Top of Exercise data
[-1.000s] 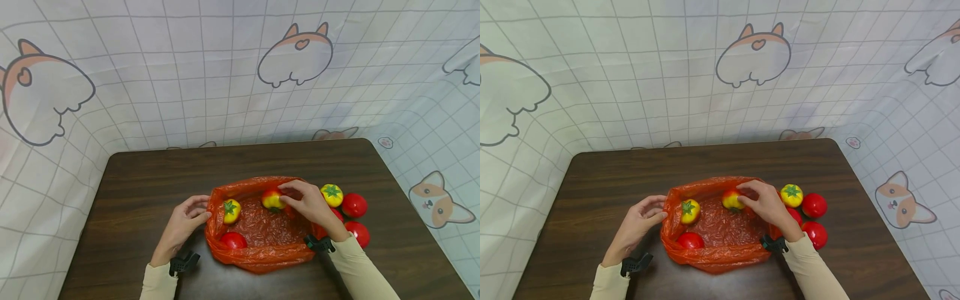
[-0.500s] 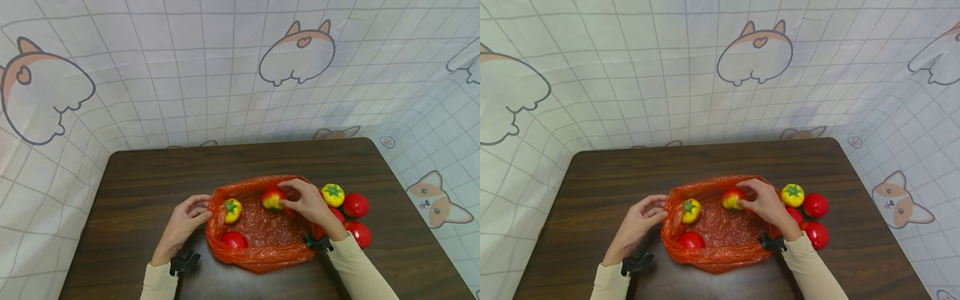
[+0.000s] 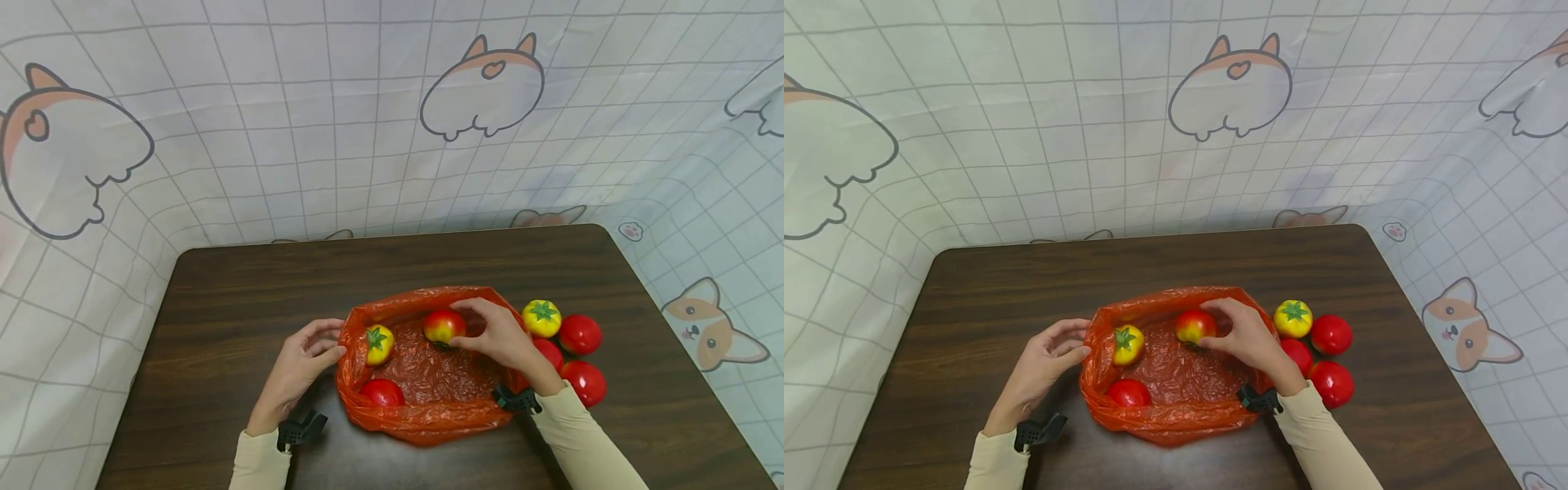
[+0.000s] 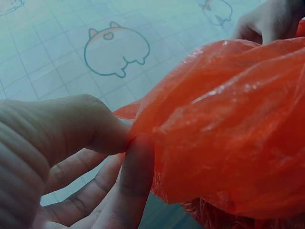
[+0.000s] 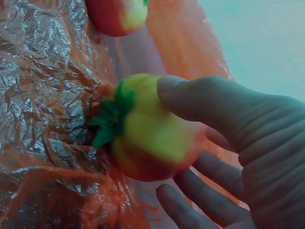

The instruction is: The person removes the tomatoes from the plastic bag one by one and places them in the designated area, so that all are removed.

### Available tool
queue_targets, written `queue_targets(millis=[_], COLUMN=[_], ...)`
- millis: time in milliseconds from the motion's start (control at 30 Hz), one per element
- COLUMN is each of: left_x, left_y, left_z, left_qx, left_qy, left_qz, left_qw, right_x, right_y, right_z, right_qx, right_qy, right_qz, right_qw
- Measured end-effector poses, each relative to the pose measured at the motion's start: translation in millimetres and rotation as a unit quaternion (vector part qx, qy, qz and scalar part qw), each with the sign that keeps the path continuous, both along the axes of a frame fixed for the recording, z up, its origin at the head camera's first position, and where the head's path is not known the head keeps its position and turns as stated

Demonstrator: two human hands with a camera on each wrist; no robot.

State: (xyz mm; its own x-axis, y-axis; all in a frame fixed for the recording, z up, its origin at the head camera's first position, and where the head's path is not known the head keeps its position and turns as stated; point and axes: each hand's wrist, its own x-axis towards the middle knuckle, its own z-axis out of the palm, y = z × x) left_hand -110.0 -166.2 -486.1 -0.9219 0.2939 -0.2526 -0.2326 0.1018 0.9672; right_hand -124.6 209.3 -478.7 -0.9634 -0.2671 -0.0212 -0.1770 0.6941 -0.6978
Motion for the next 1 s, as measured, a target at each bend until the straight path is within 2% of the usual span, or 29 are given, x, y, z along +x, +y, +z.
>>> queue_targets(millis=[367,633,1000], left_x=[0.4,0.1,-0.1], left_y=[0.4,-0.9,-1.1], left_z=[1.7,1.7,2.7], left_qx=[-0.001,-0.006,-0.013], left_qy=[0.006,-0.003,-0.011], left_qz=[0.001,0.003,0.009], left_qw=[1.0,1.0,0.9998], right_x=[0.6,5.2,12.2], right_y=[-3,-2,-1], right_z=[-4.7,0.5,16.2], right_qx=[-0.004,-0.011,-0.081], right_qy=[0.011,0.015,0.012], right_qz=[-0.003,-0.007,-0.01], right_qw=[0.9999,0.9998,0.9965])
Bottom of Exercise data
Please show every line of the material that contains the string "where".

- Measured end-effector poses, each relative to the pose measured at the motion's start: translation in millimetres and rotation as a unit quaternion (vector part qx, qy, qz and scalar part qw), each with the sign that keeps the path continuous, both along the axes of a frame fixed for the recording, z up, its origin at the head camera's first position, and where the head's path is not known the head keeps its position and turns as stated
State: (xyz mm; its own x-axis, y-axis; all in a frame fixed for the recording, z up, its origin at the head camera's first position, and where the head's path is not known the head keeps its position and turns as stated; point and axes: each hand's wrist, its own x-axis towards the middle knuckle, its own z-axis out of the palm, y = z × x) left_hand -110.0 -166.2 -486.1 -0.9219 0.2939 -0.2526 -0.2326 0.1018 0.9672; right_hand -124.6 209.3 -478.7 -0.9634 -0.2671 -0.0212 -0.1770 0.6941 -0.6978

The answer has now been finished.